Earlier this year, rapist Daniel Holtzclaw, who used to work as a police officer, was convicted on 18 of 36 charges he faced. Holtzclaw abused his power as a police officer to look up women who had previous convictions, most often for minor drug-related offenses, and force them into sexual acts. We were shocked.
In 2013, rapist Jameis Winston, who plays football professionally, raped two fellow students. One of the survivors of his violence was driven out of her college town. Winston received no jail time, continuing playing football, and was eventually drafted into the NFL. We were shocked.
Although I can keep listing cases like this, both widely publicized and those that have not widely been heard of, the pattern seems to be obvious. Nearly yearly, there is a major, highly publicized case involving sexual violence. And each time, our society is shocked. Shocked that we allow this to happen, shocked that our responses have not improved.
As a young woman who has graduated college, the sad reality is that I am not shocked anymore.
I spent four years in college where I heard friend after friend, acquaintance after acquaintance, and classmate after classmate tell me stories of people they met at parties, at bars, on dates, and more who forced them into sexual acts they did not want.

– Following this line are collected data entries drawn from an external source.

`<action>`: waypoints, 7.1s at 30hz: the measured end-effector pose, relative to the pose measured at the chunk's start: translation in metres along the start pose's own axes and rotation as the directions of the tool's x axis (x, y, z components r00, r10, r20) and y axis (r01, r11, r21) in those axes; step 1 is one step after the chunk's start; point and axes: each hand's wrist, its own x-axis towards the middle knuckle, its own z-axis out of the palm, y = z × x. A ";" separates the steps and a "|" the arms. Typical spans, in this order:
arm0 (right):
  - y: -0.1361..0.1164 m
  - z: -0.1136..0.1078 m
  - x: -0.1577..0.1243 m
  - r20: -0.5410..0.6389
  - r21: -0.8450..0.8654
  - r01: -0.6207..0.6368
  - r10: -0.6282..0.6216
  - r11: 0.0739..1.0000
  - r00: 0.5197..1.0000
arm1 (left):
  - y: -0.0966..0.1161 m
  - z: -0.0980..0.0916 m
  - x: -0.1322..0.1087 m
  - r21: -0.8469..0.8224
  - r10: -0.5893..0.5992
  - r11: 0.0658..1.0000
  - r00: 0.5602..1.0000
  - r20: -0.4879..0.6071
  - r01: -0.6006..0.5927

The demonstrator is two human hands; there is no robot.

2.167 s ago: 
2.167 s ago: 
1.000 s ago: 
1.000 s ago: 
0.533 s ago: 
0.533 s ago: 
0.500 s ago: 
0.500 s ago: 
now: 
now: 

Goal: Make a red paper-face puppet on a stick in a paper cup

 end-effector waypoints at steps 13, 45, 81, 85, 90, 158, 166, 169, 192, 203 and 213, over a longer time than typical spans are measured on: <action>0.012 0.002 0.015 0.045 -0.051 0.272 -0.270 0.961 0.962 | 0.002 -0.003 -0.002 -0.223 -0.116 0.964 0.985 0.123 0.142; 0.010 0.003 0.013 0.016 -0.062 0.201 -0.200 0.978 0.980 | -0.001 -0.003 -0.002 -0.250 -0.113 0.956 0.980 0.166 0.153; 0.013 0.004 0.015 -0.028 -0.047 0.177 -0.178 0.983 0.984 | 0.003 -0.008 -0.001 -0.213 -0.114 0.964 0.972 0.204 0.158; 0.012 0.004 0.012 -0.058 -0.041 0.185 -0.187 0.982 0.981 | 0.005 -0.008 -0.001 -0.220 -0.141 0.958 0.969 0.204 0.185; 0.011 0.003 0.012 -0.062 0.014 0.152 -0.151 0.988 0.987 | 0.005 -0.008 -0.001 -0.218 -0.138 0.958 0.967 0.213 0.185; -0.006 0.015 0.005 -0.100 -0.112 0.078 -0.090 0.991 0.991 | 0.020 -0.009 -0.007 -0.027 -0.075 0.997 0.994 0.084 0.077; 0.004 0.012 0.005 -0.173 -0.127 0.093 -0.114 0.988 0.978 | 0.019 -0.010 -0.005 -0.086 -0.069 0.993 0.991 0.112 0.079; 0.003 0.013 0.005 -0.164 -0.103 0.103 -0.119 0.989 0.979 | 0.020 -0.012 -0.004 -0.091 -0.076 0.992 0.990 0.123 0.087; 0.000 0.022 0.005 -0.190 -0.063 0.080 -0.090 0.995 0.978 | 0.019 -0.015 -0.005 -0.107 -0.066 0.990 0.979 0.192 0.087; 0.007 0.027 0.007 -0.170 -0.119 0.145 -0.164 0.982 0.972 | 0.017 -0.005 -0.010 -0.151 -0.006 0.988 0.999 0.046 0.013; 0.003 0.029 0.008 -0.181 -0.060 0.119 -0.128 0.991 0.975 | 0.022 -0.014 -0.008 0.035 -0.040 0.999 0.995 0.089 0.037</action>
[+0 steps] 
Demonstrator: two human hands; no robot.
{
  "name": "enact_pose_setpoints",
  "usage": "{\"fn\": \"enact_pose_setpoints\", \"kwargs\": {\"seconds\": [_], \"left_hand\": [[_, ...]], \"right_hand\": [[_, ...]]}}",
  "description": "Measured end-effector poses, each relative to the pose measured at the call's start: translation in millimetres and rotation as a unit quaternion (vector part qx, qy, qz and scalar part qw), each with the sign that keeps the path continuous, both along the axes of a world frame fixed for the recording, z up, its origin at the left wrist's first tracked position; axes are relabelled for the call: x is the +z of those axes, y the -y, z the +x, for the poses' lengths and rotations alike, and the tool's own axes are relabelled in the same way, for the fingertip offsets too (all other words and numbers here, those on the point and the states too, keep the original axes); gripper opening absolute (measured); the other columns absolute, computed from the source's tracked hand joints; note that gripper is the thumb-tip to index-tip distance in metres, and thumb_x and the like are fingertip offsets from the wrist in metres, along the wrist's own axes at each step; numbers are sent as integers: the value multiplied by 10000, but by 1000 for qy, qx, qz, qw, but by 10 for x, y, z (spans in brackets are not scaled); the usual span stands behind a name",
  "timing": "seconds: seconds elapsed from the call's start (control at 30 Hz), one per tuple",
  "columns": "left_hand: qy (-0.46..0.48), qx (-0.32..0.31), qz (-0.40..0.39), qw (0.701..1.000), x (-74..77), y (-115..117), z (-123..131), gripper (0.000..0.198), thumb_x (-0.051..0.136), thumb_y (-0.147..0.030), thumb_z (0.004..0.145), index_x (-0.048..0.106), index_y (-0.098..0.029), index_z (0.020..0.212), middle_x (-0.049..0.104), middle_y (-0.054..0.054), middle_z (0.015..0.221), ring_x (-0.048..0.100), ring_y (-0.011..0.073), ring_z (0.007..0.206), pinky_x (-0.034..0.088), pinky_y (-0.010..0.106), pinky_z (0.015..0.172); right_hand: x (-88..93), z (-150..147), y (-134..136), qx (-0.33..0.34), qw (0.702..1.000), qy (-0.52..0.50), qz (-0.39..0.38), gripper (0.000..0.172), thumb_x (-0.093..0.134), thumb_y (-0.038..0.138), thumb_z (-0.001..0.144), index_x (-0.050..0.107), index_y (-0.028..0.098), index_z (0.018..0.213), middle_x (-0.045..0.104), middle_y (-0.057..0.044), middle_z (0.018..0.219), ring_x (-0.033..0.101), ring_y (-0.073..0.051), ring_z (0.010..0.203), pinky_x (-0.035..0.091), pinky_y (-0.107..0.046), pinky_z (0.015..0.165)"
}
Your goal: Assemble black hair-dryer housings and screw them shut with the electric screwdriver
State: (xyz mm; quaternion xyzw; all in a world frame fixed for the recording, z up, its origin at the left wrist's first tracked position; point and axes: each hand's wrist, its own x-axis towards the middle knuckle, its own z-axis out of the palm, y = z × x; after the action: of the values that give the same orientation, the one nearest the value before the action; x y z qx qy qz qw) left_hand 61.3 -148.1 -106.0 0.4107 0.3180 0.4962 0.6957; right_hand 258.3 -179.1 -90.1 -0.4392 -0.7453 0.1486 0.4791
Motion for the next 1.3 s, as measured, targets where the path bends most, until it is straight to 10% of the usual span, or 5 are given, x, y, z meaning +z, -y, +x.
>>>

And while I am still angry, still sad, and still tired, I am simply not shocked anymore.
Sexual violence is not simply a sensational story you see of Facebook. It is a reality for huge numbers of women, men, trans folks, gender non-binary individuals, and children. We must demand more. We must use the case of Brock Turner not just as an outlet for outrage, but as an opportunity to discuss rape culture, affirmative consent, and how we can help friends, family, and others who have experienced such violence with the people we love. We must start providing comprehensive sex education to our children that includes lessons on sexual violence and consent. We must stop being shocked when we all know that our society remains complacent in allowing for these instances of violence to occur.
This year, as a first year law student, I expressed to a professor my desire to work in policy related to better addressing gender-based violence. His response was, “I don’t think sexual assault is really that big of a deal anymore.” And I wasn’t shocked.